Winter Skin

The skin, comprising of three strata’s, encases most of the human body, rendering it the greatest bodily organ. The stratum corneum is the exterior layer of the epidermis, engendering it the initial interaction for the external environment. The stratum corneum operates as a penetrable yet defensive layer against external compounds, and also inhibits the loss of bodily fluids and electrolytes in order to ultimately guarantee the retainment of vital moisture and hydration within the epidermis. Though, the effective performance of the stratum corneum relies wholly on the integrity of its physiological constituents, and the colder months can have immense damaging impacts on these physiological components and hence the skin’s complete functionality and integrity can be destructively influenced, which highlights the gravity of prevention, protection and management of skin barrier elements in the colder seasons.

The bearing effects of winter on the skin

The winter season entertains an unforgiving impact on the skin’s typical integrity and health, irrespective of age or genetic predisposition. While research states the impediments may not be serious, a sizable emphasis has been placed on winter’s undesirable capabilities to diminish water retentive competencies and hydration levels within the skin, which conclusively pilot a reduced functioning stratum corneum. Consequently, the skin can befit as dry, irritated, erythematous, inflamed, cracked, blistered and pruritic, and what is more, in further unyielding cases where the skin has fissured, secondary bacterial infections may extant. Namely, research has offered numerous considerable causative factors donating to the skins compromised integrity when colder temperatures present, these involve;

-Central heating, such as wood burning stoves, fireplaces and heating units which power hot, dry air into the environment and then ensue lowered humidity levels

-Tight and restrictive clothing which may foster abrasive friction on the skin’s exteriors

- And finally, bathing and showering, as extreme hot water contact with the skin for extended periods of time can disrupt lipid barriers and instigate moisture loss within the skin.
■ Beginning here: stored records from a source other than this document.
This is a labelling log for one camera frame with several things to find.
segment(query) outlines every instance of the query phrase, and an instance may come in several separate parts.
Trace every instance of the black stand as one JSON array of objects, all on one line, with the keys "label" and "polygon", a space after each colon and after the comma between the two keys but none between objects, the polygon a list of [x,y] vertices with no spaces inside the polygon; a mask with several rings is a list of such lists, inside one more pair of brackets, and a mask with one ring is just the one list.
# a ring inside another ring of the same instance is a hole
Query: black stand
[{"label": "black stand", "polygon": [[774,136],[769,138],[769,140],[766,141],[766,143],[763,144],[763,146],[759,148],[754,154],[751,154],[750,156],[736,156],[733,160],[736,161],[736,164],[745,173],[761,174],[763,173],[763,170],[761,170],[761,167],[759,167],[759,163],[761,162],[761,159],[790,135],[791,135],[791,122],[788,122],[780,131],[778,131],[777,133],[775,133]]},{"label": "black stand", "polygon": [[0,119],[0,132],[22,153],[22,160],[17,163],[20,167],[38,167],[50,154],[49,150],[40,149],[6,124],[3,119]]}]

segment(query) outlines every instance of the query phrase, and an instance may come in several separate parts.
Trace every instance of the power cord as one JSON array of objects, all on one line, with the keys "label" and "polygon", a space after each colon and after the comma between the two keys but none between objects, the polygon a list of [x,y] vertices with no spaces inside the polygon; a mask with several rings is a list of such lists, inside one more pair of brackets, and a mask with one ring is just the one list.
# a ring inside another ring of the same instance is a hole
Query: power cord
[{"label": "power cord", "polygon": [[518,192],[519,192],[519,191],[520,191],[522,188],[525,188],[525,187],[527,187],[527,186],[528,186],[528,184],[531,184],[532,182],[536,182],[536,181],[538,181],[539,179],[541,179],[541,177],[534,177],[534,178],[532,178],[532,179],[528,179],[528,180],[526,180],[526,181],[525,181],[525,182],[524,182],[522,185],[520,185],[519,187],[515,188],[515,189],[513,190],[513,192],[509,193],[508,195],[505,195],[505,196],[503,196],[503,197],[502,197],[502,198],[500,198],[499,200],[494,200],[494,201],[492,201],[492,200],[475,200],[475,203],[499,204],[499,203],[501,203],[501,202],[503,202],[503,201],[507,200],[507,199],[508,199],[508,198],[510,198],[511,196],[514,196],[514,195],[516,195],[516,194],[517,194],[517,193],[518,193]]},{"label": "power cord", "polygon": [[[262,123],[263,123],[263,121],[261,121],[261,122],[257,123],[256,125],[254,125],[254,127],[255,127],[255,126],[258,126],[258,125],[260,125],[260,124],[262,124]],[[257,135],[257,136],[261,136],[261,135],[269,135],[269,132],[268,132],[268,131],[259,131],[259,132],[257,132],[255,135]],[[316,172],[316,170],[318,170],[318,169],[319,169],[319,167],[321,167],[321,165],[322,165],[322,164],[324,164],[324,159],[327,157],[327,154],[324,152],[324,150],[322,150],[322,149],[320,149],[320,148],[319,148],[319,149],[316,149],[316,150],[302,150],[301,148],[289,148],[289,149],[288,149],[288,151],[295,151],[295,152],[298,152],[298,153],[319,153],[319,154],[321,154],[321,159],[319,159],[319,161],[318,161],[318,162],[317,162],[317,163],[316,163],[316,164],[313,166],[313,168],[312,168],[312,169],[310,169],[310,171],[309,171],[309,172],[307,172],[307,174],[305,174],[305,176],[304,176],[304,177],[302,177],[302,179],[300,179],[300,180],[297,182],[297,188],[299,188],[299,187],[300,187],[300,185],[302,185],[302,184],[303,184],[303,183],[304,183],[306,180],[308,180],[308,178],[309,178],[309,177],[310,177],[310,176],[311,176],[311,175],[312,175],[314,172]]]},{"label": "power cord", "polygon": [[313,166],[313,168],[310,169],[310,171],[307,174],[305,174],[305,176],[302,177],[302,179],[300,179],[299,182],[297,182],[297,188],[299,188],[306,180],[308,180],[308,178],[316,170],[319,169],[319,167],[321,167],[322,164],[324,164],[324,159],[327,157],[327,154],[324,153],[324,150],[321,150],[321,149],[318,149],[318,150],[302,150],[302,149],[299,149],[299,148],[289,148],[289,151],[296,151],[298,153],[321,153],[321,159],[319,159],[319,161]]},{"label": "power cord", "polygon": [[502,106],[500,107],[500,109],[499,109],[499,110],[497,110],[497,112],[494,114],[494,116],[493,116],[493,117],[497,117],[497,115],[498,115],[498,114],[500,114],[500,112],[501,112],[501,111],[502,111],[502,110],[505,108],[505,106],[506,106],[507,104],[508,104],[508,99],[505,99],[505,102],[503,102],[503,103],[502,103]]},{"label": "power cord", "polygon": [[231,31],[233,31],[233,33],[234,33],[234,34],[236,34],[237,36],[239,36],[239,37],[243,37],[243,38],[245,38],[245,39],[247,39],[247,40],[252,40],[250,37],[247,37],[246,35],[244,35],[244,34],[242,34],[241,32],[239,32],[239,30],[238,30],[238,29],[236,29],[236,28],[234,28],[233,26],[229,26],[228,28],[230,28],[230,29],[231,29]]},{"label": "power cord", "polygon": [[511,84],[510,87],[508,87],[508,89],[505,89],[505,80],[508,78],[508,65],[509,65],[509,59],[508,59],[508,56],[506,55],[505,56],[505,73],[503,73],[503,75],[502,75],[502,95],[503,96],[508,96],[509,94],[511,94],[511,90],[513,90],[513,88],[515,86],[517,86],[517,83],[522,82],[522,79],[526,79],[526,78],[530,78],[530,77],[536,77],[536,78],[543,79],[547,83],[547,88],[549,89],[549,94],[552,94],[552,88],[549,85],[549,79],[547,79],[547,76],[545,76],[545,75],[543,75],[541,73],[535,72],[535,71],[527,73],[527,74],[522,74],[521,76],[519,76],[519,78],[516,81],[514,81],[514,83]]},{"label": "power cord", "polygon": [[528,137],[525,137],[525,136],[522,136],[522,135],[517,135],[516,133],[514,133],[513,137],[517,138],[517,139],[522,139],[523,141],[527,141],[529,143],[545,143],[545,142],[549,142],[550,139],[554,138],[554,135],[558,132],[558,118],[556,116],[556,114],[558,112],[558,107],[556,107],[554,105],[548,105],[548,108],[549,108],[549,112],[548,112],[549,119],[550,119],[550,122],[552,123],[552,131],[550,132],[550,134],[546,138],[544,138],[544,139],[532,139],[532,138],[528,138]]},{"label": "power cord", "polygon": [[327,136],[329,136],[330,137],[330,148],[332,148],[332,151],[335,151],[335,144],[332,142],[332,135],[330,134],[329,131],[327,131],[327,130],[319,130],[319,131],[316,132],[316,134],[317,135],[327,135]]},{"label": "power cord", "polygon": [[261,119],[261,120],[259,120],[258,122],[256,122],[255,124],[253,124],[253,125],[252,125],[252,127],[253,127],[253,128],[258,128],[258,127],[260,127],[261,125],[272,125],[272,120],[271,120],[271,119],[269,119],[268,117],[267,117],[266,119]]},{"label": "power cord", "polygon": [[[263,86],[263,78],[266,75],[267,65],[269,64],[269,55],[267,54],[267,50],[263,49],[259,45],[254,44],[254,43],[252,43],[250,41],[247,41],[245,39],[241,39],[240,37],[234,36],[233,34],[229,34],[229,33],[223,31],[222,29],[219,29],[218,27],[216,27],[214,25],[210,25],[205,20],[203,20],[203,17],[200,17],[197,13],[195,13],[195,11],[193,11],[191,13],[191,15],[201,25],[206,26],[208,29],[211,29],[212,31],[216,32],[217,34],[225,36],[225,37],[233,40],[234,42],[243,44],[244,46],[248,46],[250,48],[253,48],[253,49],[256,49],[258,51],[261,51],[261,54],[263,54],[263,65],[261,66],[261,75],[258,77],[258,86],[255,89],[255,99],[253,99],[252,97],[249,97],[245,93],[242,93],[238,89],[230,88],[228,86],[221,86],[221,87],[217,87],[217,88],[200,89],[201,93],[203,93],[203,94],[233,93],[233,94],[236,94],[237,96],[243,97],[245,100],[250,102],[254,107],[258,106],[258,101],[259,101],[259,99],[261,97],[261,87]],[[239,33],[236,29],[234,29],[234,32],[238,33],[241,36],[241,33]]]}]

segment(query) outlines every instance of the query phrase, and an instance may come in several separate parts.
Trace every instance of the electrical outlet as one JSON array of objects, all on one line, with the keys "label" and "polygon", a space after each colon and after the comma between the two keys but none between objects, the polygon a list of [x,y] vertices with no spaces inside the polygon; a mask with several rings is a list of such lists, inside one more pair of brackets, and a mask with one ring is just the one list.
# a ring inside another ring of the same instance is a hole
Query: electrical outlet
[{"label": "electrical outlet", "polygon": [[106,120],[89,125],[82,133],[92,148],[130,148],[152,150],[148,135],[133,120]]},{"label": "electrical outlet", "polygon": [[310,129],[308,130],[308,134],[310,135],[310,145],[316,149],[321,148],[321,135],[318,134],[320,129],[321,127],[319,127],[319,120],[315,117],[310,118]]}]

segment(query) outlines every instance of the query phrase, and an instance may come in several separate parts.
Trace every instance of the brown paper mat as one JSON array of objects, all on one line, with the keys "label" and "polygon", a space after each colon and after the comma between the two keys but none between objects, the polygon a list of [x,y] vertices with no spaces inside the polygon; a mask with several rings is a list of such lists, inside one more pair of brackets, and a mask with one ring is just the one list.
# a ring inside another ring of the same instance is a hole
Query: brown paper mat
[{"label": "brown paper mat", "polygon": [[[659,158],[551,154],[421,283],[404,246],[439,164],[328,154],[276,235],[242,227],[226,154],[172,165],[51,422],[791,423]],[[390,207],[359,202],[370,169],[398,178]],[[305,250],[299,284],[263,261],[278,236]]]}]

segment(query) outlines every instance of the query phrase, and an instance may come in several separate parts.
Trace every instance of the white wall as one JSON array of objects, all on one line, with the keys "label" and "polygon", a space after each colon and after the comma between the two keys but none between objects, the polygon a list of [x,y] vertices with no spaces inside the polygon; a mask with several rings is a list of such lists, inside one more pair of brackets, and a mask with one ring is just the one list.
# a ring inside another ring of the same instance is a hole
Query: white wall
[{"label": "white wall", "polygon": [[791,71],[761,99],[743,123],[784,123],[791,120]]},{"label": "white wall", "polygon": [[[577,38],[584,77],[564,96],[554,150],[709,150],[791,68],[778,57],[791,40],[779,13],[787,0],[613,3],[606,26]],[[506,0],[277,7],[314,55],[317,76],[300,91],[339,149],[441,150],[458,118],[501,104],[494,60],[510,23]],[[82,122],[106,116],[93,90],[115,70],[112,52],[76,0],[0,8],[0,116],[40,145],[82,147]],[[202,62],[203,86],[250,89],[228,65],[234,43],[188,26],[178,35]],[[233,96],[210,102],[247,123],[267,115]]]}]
Indications of winter’s influence on the skin’s integrity

While undoubtedly the exhibition and anatomical locality of Xerosis may diverge among age groups and individual health status’s, the central indicators encompass;

- Sensations of pruritis, tautness, stinging, tingling, burning and discomfort, and excoriations may also extant resultant of the sufferer scratching and rubbing with the purpose of easing the related itching and irritation

- The sufferer’s skin may lack lustre and bestow as thinner with associated erythema, inflammation, blisters, cracks, scaling, peeling and fine lines

- The subject's skin may also be rough, uneven, withered, and dry to palpate

- And lastly, it is noteworthy to also declare in more ruthless circumstances accompanying bleeding and secondary infections may display consequential of deep fissures that have reached the dermal capillaries.


Winter’s impact on already existing skin conditions

Studies propose winter, owing to its aptitude to impair the skin’s barrier, can either exacerbate already existing skin conditions or stimulate their onset. Research states both Eczema and Atopic Dermatitis, chronic inflammatory skin disorders, have the potential to intensify in winter. Both skin aberrations are depicted by dry, pruritic and inflamed skin, and fascinatingly both occupy an advancing incidence in countries distant from the equator, and what’s more, studies have also proposed a notable increase in their prevalence’s among children born during the colder seasons.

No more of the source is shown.